Ze środka dobiegło ich jedynie dziwne warczenie. Po chwili usłyszeli jeszcze jakieś uderzenia, a następnie drzwi uchyliły się. Stanęło w nich coś, co tylko z grubsza przypominało człowieka - wysokie na 2,5 metra, szerokie na drugie tyle.
- Eee... czy mamy przyjemność z panią Hildegardą von Kopfshmerzen? - grzecznie i dyplomatycznie zapytał Don’t Kichot wiedząc, że mogłaby go zgnieść jak puszkę.
- Hę? - Kobieta spojrzała na niego z głupim wyrazem twarzy.
- Don’t, daj mi gadać - odsunął rycerza Eugeniusz. - Mam wprawę. Khem, khem... - odchrząknął. - Ty! - Wrzasnął. - Ty iść z my bić Zbyszko z Posrańca. Panimajet?
- Da - warknęła Hildegarda. - My bić Zbyszko z Posrańca? - Chciała się upewnić w swojej wielce skomplikowanej roli.
- Da, my bić - odparł lekarz.
Zapaśniczka uśmiechnęła się (o ile to można było nazwać uśmiechem) i wskazała paluchem na postaci stojące wokoło. Wydała z siebie dźwięk przypominający „kto?”.

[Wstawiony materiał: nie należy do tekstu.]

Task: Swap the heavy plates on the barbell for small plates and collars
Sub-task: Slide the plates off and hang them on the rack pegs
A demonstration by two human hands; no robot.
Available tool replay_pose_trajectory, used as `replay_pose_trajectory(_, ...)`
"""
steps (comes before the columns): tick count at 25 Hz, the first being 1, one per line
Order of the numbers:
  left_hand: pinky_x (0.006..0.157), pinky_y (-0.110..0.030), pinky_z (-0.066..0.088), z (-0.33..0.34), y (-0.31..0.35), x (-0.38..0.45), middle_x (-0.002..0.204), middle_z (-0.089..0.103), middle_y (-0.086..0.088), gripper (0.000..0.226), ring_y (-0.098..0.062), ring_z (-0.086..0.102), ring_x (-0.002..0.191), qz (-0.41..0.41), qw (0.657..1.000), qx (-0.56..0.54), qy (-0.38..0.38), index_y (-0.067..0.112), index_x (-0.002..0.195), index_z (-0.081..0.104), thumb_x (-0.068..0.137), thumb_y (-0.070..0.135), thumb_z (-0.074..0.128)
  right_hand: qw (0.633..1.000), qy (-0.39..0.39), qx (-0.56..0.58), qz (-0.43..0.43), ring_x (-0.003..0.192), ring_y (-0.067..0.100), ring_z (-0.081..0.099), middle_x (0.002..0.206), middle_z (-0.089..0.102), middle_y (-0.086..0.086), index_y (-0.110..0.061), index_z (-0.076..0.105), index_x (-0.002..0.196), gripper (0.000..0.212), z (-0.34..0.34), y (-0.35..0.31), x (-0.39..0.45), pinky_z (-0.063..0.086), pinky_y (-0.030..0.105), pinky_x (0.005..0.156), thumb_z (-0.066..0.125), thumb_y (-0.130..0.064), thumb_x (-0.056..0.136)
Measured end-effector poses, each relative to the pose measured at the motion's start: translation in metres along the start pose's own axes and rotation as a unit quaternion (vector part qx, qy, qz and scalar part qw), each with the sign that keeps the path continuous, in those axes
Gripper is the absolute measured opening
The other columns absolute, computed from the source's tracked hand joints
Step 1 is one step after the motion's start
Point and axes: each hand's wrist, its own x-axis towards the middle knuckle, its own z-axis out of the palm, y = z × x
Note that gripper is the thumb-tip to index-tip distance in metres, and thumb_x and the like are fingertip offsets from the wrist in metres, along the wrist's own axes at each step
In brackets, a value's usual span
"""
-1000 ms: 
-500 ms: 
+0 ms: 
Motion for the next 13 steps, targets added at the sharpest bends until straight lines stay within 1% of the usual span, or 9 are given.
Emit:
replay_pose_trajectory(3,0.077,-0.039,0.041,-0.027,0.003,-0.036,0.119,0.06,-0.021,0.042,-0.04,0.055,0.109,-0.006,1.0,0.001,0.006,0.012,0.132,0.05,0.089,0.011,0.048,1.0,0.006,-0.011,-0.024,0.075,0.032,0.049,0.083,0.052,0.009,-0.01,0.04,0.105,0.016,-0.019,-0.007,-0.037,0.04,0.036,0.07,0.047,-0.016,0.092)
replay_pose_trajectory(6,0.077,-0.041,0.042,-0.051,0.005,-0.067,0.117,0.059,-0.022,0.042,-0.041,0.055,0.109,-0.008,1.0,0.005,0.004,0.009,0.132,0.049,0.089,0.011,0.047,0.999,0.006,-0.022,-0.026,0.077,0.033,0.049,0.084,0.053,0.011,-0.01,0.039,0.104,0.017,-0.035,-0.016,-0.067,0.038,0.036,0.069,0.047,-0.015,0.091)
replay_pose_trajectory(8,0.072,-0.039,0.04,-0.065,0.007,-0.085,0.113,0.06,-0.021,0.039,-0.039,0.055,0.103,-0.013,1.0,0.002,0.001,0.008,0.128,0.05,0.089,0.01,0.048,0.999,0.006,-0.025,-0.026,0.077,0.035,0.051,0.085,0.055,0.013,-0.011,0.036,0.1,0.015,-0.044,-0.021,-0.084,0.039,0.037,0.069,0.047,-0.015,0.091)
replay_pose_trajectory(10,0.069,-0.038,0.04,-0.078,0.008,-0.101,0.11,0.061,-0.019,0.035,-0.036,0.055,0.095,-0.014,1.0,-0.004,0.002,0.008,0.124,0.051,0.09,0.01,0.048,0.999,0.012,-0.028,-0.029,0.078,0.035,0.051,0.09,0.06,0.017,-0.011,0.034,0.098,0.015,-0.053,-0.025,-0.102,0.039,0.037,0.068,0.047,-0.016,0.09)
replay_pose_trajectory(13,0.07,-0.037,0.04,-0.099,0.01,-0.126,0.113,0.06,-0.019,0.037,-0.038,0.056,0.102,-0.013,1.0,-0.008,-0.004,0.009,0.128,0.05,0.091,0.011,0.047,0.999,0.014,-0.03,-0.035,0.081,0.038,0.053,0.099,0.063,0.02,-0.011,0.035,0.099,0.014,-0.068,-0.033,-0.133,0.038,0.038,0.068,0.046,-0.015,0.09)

- Już, ja mówić, kto my - delikatnie starał się wytłumaczyć Gieniek, specjalista w dziedzinie medycyny otworów (ale, jak widać, psychologia również nie była mu obca). - To ja, doktur - powiedział wskazując palcem na siebie. Hildegarda przytaknęła. - To kaftaniak, to drugi sanitariusz - mówił wskazując na swoją potężną (choć teraz chłopcy ci wydawali się malutcy) świtę, zapaśniczka potakiwała. - Tutaj ubijajczyni, tutaj barabara-rzyńca, tutaj kościelna, tutaj kościelny, tutaj wielmożny rycierz, tutaj grajek, a tu dziwka. - Mówił dalej wskazując każdego po kolei, a nowa towarzyszka przytakiwała. - Nie być tutaj nasz smok, ale on być później - dokończył.
Hildegarda ucieszyła się, że już wszystkich zna i zaproponowała wyruszenie. Wszyscy przytaknęli i wsiedli na konie. Zapaśniczka się na nich dziwnie popatrzyła i, żeby się nie wyróżniać, pobiegła jeszcze do swojego domu po konia, przerzuciła go sobie przez ramię i poszła za resztą.